The Australian Consumer Law (ACL), found in Schedule 2 of the Competition and Consumer Act 2010, ensures that businesses conduct fair sales practices. It is a national law covering consumer protection and fair trading.
There have been recent changes to the ACL that affect businesses. The Treasury Laws Amendment (Acquisitions as Consumer- Financial Thresholds) Regulations 2020 (Cth) (Regulation) was introduced, and expanded the definition of ‘consumer’ under the ACL.
The Regulation significantly broadened the scope of the unfair contract terms regime, by expanding the small business threshold and introducing significantly larger penalties. The Regulation increased penalties for all competition and consumer contraventions. Now big businesses are at risk of incurring penalties of more than $50 million for each unfair contract.
Greater protection for small businesses
What constitutes a “small business”?
The definition of small business contracts in section 23(4) has been amended to apply to a business that has either:
- Fewer than 100 employees; or
- An annual turnover of less than $10 million.
The broadening of the definition captures more businesses under this section.
What constitutes an ‘unfair’ contract term?
An ‘unfair’ contract term is one that:
- causes a significant imbalance in the rights and obligations of the parties;
- is not reasonably necessary to protect the legitimate interests of the business; and
- causes detriment to one party if the other party seeks to rely on it.
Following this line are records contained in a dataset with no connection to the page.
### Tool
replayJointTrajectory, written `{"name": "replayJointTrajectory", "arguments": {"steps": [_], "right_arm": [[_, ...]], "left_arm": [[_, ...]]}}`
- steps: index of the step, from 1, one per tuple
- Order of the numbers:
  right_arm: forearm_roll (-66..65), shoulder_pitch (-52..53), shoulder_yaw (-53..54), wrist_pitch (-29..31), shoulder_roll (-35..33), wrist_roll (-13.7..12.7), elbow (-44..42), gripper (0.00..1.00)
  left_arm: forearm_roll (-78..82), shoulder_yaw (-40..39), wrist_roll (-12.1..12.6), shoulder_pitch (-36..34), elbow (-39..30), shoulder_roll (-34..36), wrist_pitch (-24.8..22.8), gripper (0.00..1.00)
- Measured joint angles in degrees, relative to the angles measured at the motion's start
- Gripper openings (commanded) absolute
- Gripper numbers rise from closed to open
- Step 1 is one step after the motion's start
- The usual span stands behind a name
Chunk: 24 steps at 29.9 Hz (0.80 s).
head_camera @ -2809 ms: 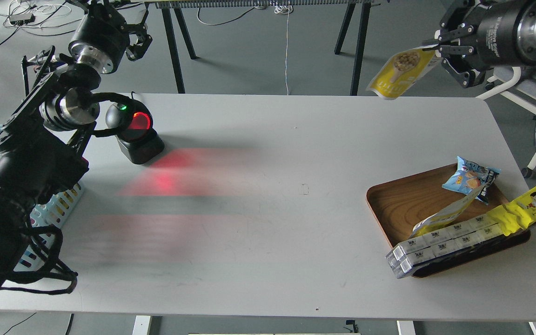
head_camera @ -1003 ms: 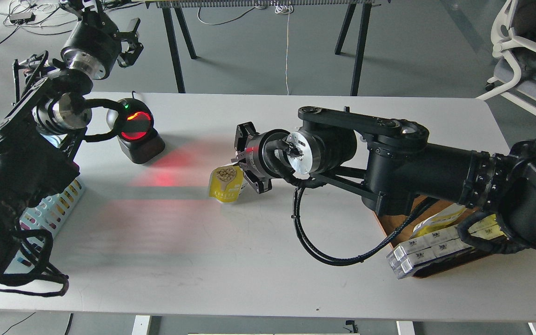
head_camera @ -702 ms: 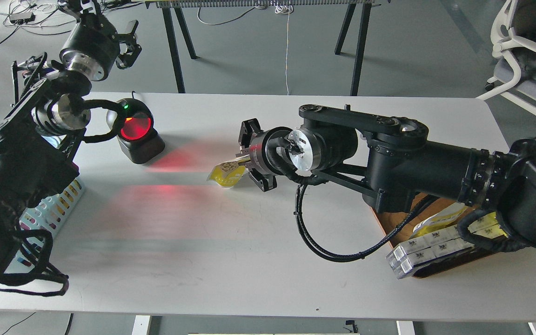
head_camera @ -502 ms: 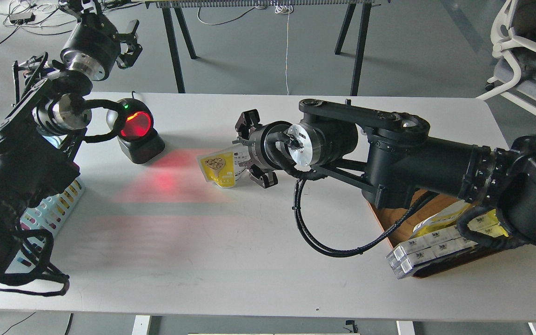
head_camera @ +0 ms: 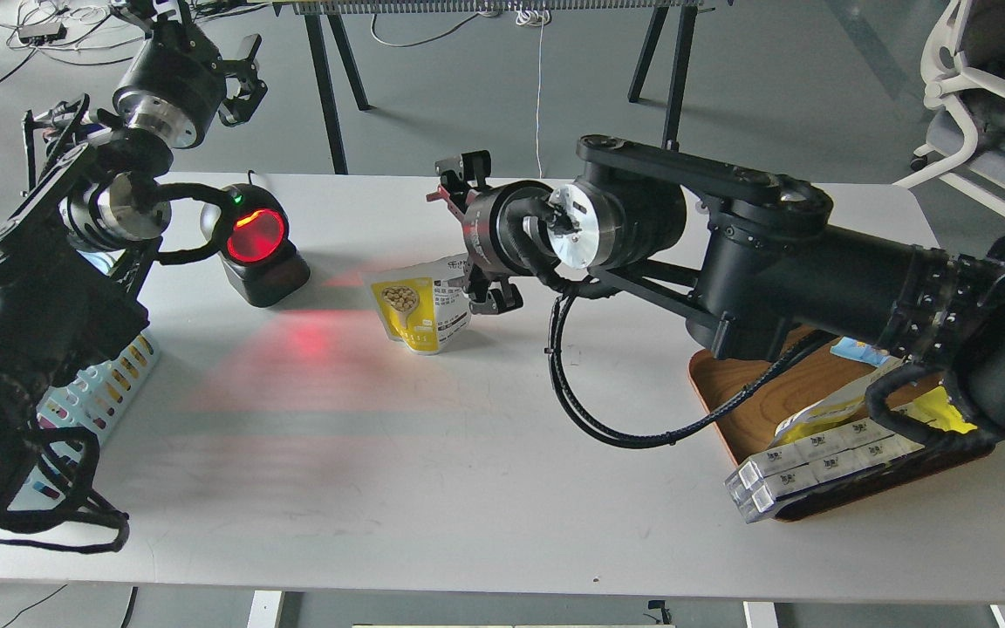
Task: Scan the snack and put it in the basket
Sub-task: 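Release the snack bag on the table and withdraw the right gripper, then reach the left gripper to the snack bag and grasp it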
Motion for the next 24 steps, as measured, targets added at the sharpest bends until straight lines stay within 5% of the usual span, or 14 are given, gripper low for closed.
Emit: {"name": "replayJointTrajectory", "arguments": {"steps": [7, 13, 18, 24], "right_arm": [[-0.1, -1.0, 7.0, 1.5, -13.2, 0.0, 1.6, 0.94], [-0.2, -7.8, 16.4, 13.5, -23.9, 1.9, 0.4, 0.94], [-0.1, -18.5, 28.5, 27.1, -27.4, 9.2, -6.0, 0.95], [0.0, -33.2, 45.1, 40.1, -27.0, 14.7, -11.8, 0.95]], "left_arm": [[1.1, 3.1, 0.2, -0.9, 0.3, 6.5, -0.6, 1.0], [8.9, 16.9, -0.2, -6.9, -3.0, 12.6, -0.8, 1.0], [16.2, 22.6, 0.4, -10.0, -17.7, 23.4, -0.4, 1.0], [36.7, 25.0, 0.4, -9.0, -38.2, 36.5, -0.7, 1.0]]}}
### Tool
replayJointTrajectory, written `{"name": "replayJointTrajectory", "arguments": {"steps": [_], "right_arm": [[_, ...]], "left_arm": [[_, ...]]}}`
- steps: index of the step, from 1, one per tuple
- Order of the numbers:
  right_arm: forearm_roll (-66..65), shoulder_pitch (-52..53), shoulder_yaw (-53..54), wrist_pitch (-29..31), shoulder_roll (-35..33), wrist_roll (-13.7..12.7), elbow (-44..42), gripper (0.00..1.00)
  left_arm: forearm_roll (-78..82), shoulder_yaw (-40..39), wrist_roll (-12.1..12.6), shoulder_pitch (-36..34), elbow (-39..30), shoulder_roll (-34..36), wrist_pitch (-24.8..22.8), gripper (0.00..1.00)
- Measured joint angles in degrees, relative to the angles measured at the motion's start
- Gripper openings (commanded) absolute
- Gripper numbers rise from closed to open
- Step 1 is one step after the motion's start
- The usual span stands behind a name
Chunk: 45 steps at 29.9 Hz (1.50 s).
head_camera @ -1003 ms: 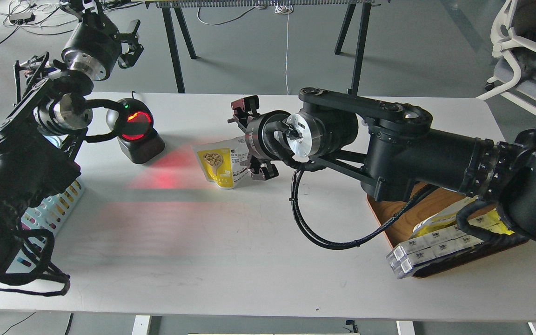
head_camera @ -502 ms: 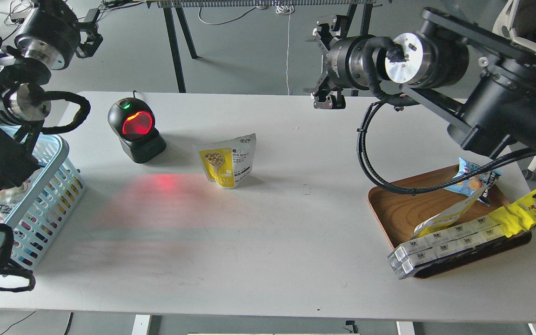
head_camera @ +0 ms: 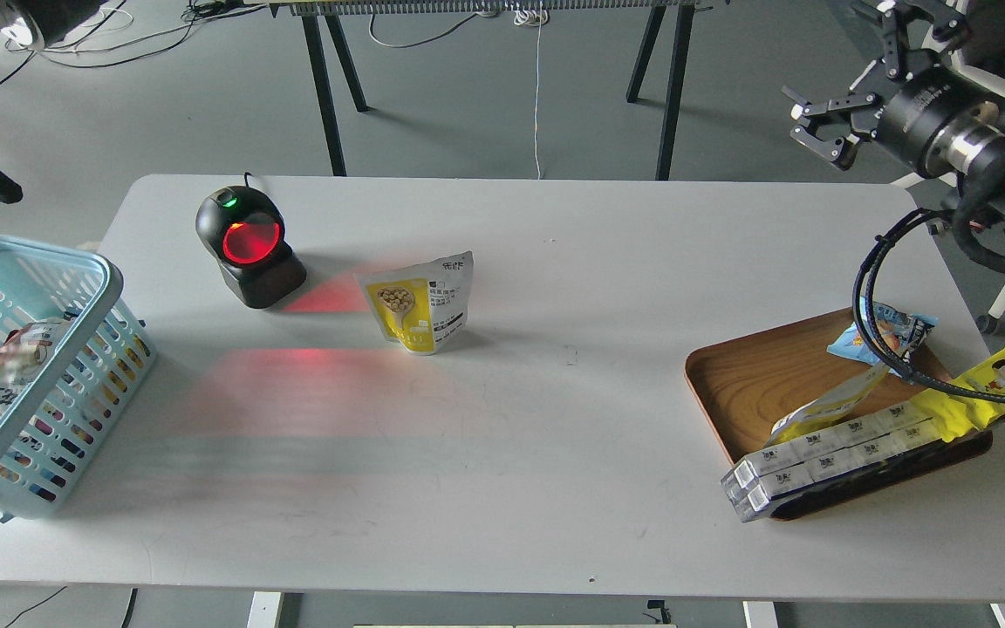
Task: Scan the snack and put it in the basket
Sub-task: 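Reach the left gripper to the snack bag and grasp it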
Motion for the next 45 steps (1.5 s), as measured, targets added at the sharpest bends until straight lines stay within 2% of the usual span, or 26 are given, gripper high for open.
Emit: {"name": "replayJointTrajectory", "arguments": {"steps": [3, 6, 8, 11, 18, 23, 29, 35, 37, 38, 40, 41, 43, 45], "right_arm": [[0.1, -5.2, 4.3, 4.1, 0.2, 2.8, -0.9, 0.96], [0.1, -9.0, 5.4, 7.5, 0.2, 6.4, -1.0, 0.96], [0.1, -10.6, 5.6, 9.7, 0.2, 7.7, -1.1, 0.96], [0.1, -11.6, 5.6, 11.6, 0.2, 8.3, -1.1, 0.97], [0.0, -11.9, 5.7, 11.9, 0.0, 8.0, -1.0, 0.97], [0.0, -11.8, 5.7, 11.9, 0.1, 8.1, -1.0, 0.97], [0.0, -11.9, 5.7, 11.7, 0.2, 8.3, -1.1, 0.97], [-0.1, -11.7, 5.7, 11.6, 0.2, 8.3, -2.2, 0.97], [-0.1, -11.5, 5.7, 11.6, 0.2, 8.3, -2.9, 0.97], [-0.1, -11.4, 5.7, 11.7, 0.3, 8.4, -3.1, 0.97], [-0.1, -11.4, 5.7, 11.7, 0.4, 8.4, -3.4, 0.97], [-0.1, -11.4, 5.7, 11.7, 0.5, 8.4, -3.5, 0.97], [-0.1, -11.4, 5.7, 11.7, 0.7, 8.4, -3.5, 0.97], [-0.1, -11.4, 5.7, 11.7, 0.7, 8.4, -3.6, 0.97]], "left_arm": [[8.5, 2.3, -0.5, 2.1, -10.4, 6.6, 0.1, 1.0], [13.6, 3.3, -0.4, 3.1, -18.6, 9.5, 0.5, 1.0], [17.4, 3.9, -0.1, 3.9, -21.5, 9.8, 0.7, 1.0], [27.0, 4.8, 0.3, 5.0, -23.1, 7.8, 0.8, 1.0], [56.3, 5.7, 1.8, 8.3, -23.2, -1.2, 2.9, 1.0], [67.4, 5.9, 2.4, 9.6, -21.4, -9.2, 3.1, 1.0], [72.3, 6.0, 2.8, 11.5, -14.1, -16.5, 2.7, 0.99], [72.4, 6.0, 2.2, 13.7, -6.1, -21.3, 3.6, 0.96], [72.4, 6.0, 1.9, 14.6, -4.2, -22.1, 4.1, 0.88], [72.4, 6.0, 1.8, 15.0, -3.4, -22.5, 4.4, 0.76], [72.4, 6.0, 1.5, 15.7, -2.4, -23.1, 4.6, 0.44], [72.4, 6.0, 1.2, 16.1, -2.1, -23.3, 4.6, 0.33], [72.4, 6.0, 0.7, 16.6, -1.8, -23.3, 4.4, 0.23], [72.4, 6.0, 0.2, 16.9, -1.7, -23.2, 3.7, 0.02]]}}
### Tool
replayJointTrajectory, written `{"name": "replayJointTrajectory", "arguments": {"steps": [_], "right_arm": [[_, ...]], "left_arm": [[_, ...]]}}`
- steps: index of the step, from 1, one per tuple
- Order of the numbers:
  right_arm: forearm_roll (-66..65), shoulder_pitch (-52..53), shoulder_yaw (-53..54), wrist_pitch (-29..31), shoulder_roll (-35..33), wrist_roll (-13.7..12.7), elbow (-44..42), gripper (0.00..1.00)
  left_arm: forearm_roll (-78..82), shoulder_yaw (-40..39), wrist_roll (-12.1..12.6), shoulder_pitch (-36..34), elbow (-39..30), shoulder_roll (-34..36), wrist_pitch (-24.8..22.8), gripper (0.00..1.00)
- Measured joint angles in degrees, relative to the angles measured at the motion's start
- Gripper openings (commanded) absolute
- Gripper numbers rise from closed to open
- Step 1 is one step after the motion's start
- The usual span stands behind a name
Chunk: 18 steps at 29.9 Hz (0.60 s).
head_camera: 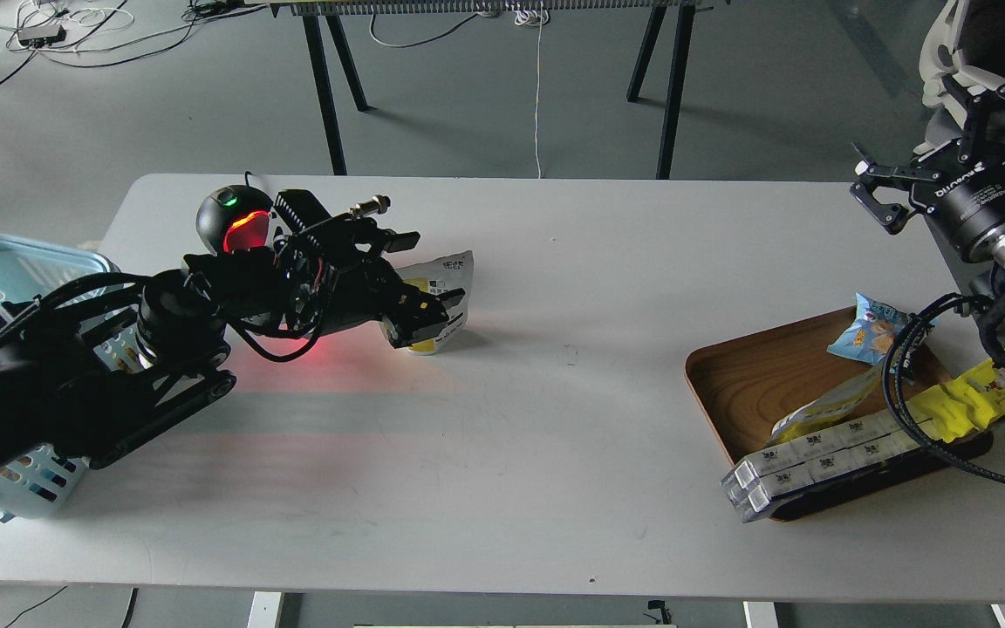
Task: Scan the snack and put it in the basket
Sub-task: 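Reach the left gripper to the snack bag and grasp it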
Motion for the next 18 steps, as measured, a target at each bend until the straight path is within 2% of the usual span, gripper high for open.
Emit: {"name": "replayJointTrajectory", "arguments": {"steps": [1, 8, 18], "right_arm": [[0.0, 0.0, 0.0, 0.0, 0.0, 0.0, 0.0, 0.97], [0.0, 0.0, -0.1, 0.0, 0.4, 0.0, 0.0, 0.97], [0.0, -0.2, -0.1, 0.2, 0.9, 0.0, -1.2, 0.97]], "left_arm": [[0.0, 0.0, -0.2, 0.0, 0.0, 0.2, -0.2, 0.0], [0.0, 0.0, -0.4, 1.3, 0.0, 0.6, -0.2, 0.0], [0.0, -0.4, -0.6, 1.3, -1.1, 2.5, 2.2, 0.0]]}}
Other unfair terms include those that enable one party to (and not the other):
- avoid or limit their obligations under the contract;
- terminate the contract
- penalise the other party for breaching or terminating the contract; or
- vary the terms of the contract.
Which contracts do the changes apply to?
Even though consumers can negotiate contracts, the new changes recognise that some consumers and small businesses lack the resources and bargaining power to review and negotiate terms in standard-form contracts effectively. The new regime will apply to:
- contracts parties enter into at or after the commencement date;
- existing contracts renewed at or after the commencement date; and
- terms varied at or after the commencement date.
The new legislation clarifies that a contract may be a ‘standard contract’ form contract despite there being an opportunity for:
- a party to negotiate changes to contract terms that are minor or insubstantial in effect;
- a party to select a term from a range of options determined by another party; and
- a party to another contract or proposed contract to negotiate terms of the other contract or proposed contract.
These changes should serve as a strong deterrent message to big businesses that they must comply with their obligations to compete and not mislead or act unconscionably towards consumers.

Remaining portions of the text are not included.